Sabrina Carpenter présente ses excuses
Devant la virulence des critiques, Sabrina Carpenter a rapidement pris la parole sur ses réseaux sociaux pour apaiser la situation. Elle a présenté ses excuses en précisant : « Ma réaction était due à la confusion et au sarcasme, sans mauvaise intention. J’aurais pu mieux gérer la situation ».
my apologies i didn’t see this person with my eyes and couldn’t hear clearly. my reaction was pure confusion, sarcasm and not ill intended. could have handled it better! now i know what a Zaghrouta is!
I welcome all cheers and yodels from here on out https://t.co/f3KuT8sggH— Sabrina Carpenter (@SabrinaAnnLynn) April 11, 2026
La chanteuse a insisté sur le fait que ses propos étaient nés de la surprise et non d’une volonté de nuire. Affirmant avoir tiré les leçons de cet incident, elle a ajouté : “Maintenant, je sais ce qu’est une zaghrouta !”, avant de s’engager à accueillir ces manifestations de joie avec plus d’égards à l’avenir.

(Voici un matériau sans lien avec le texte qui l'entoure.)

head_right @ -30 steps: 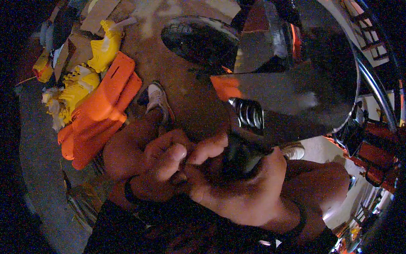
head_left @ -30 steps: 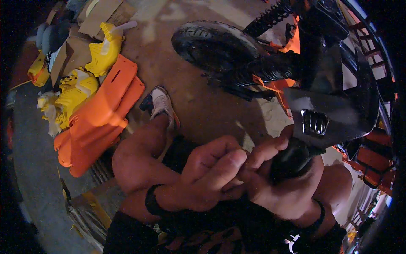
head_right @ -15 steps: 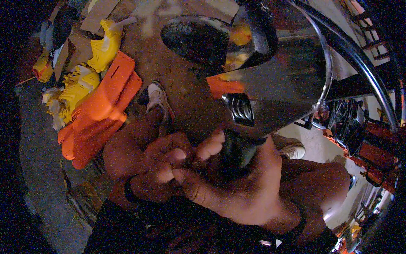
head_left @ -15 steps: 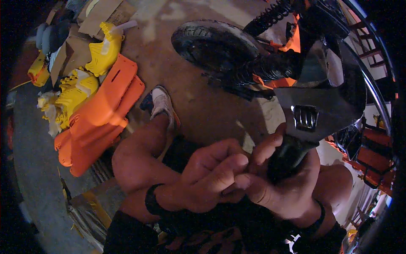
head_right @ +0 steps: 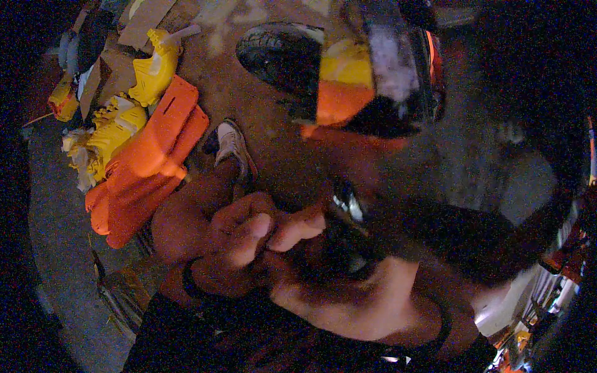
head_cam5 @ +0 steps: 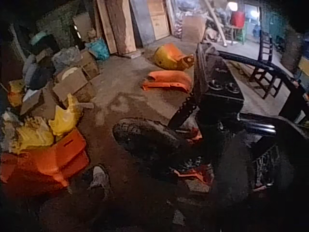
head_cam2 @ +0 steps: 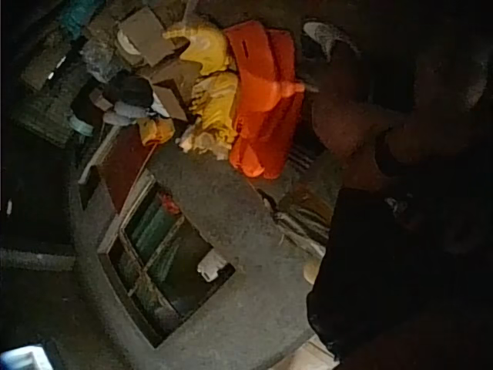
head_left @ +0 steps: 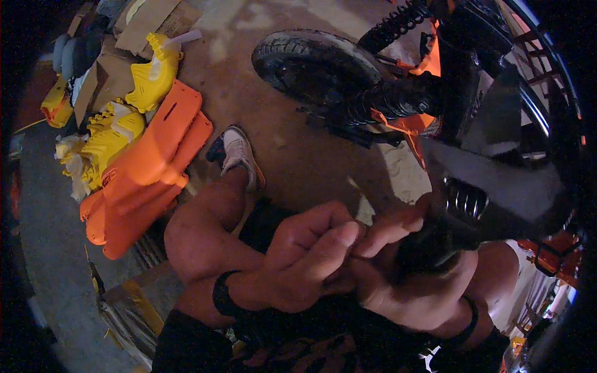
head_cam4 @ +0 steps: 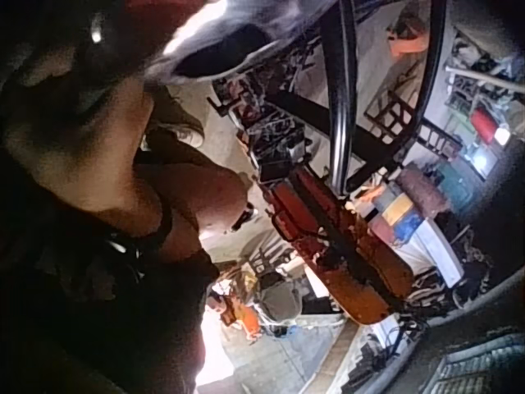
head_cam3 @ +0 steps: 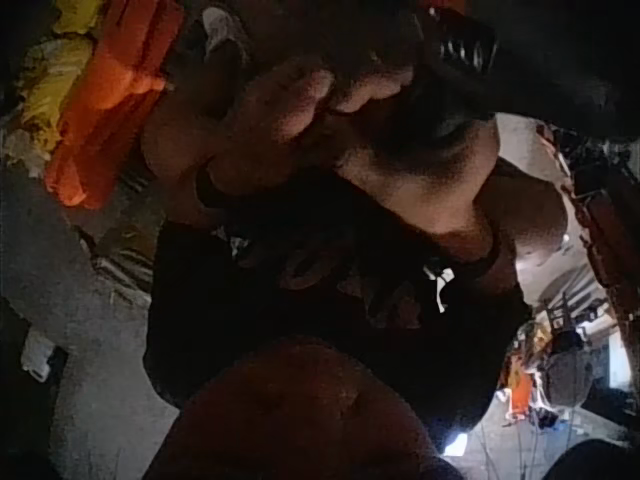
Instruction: Tighten a nut on a motorcycle frame using an adjustable wrench.
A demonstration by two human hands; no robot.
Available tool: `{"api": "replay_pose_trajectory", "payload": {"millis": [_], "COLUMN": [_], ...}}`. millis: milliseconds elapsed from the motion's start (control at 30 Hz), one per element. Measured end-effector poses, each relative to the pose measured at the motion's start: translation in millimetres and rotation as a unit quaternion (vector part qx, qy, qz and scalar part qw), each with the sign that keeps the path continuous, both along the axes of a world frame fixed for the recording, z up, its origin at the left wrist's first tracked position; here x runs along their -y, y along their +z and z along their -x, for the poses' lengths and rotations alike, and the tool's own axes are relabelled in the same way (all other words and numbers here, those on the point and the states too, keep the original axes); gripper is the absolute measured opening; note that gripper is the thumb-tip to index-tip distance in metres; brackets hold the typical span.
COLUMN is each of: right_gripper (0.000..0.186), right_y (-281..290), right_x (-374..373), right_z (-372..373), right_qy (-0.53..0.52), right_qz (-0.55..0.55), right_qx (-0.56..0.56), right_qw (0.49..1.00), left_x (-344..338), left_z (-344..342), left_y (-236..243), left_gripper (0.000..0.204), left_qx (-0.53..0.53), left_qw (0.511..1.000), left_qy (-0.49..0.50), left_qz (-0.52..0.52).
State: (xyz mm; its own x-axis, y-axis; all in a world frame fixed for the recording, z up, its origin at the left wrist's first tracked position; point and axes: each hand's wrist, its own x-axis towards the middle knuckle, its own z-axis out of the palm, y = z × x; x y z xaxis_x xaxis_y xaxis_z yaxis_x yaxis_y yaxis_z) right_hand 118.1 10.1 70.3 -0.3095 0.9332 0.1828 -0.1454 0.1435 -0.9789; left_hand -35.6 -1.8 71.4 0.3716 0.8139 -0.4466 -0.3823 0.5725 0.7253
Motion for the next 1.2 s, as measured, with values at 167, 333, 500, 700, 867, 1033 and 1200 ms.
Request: {"api": "replay_pose_trajectory", "payload": {"millis": [167,333,500,700,867,1033,1200], "right_gripper": [0.055,0.053,0.051,0.048,0.045,0.043,0.051], "right_y": [2,3,6,6,8,6,-2], "right_x": [3,3,4,3,3,3,2], "right_z": [0,-1,-1,0,-1,1,-2], "right_qy": [-0.001,-0.007,-0.009,-0.013,-0.015,-0.016,-0.008], "right_qz": [0.012,0.034,0.051,0.073,0.097,0.107,0.048], "right_qx": [0.016,0.022,0.026,0.028,0.028,0.033,0.079], "right_qw": [1.0,0.999,0.998,0.997,0.995,0.994,0.996], "left_x": [-1,0,5,-1,-6,-5,-3], "left_z": [-6,-1,0,-5,-1,-1,0], "left_y": [3,-4,-10,-1,-3,-1,-2], "left_gripper": [0.016,0.015,0.014,0.014,0.015,0.014,0.015], "left_qx": [-0.044,-0.031,-0.034,-0.18,-0.23,-0.152,-0.058], "left_qw": [0.998,0.998,0.998,0.975,0.951,0.98,0.995], "left_qy": [0.027,0.001,-0.005,0.013,-0.015,-0.025,-0.023], "left_qz": [-0.036,-0.055,-0.049,-0.131,-0.207,-0.127,-0.075]}}
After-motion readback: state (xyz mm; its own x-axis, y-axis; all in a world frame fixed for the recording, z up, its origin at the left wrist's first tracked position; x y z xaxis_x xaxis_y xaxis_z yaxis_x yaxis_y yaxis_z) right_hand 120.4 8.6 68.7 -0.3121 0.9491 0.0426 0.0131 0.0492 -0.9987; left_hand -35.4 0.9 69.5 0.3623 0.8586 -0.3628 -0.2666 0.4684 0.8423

D’un point de vue technique, la zaghrouta est une ululation : un cri perçant dont la modulation rapide est obtenue par le mouvement de la langue et de la gorge. Bien plus qu’une simple performance vocale, elle constitue un véritable langage émotionnel partagé. Si elle exprime une joie immense lors des mariages ou des naissances, elle peut aussi traduire la douleur ou la résistance dans des contextes plus sombres.
Connue sous les noms de zaghrouta, tighratine ou youyou selon les régions, cette pratique s’est solidement ancrée dans les sociétés du Moyen-Orient. Puisqu’il s’agit d’un signal purement émotionnel et non d’un mot, le youyou est intraduisible. Son rôle historique est d’ailleurs marquant : en Algérie, pendant la guerre d’indépendance , il était un puissant symbole de soutien aux moudjahidines.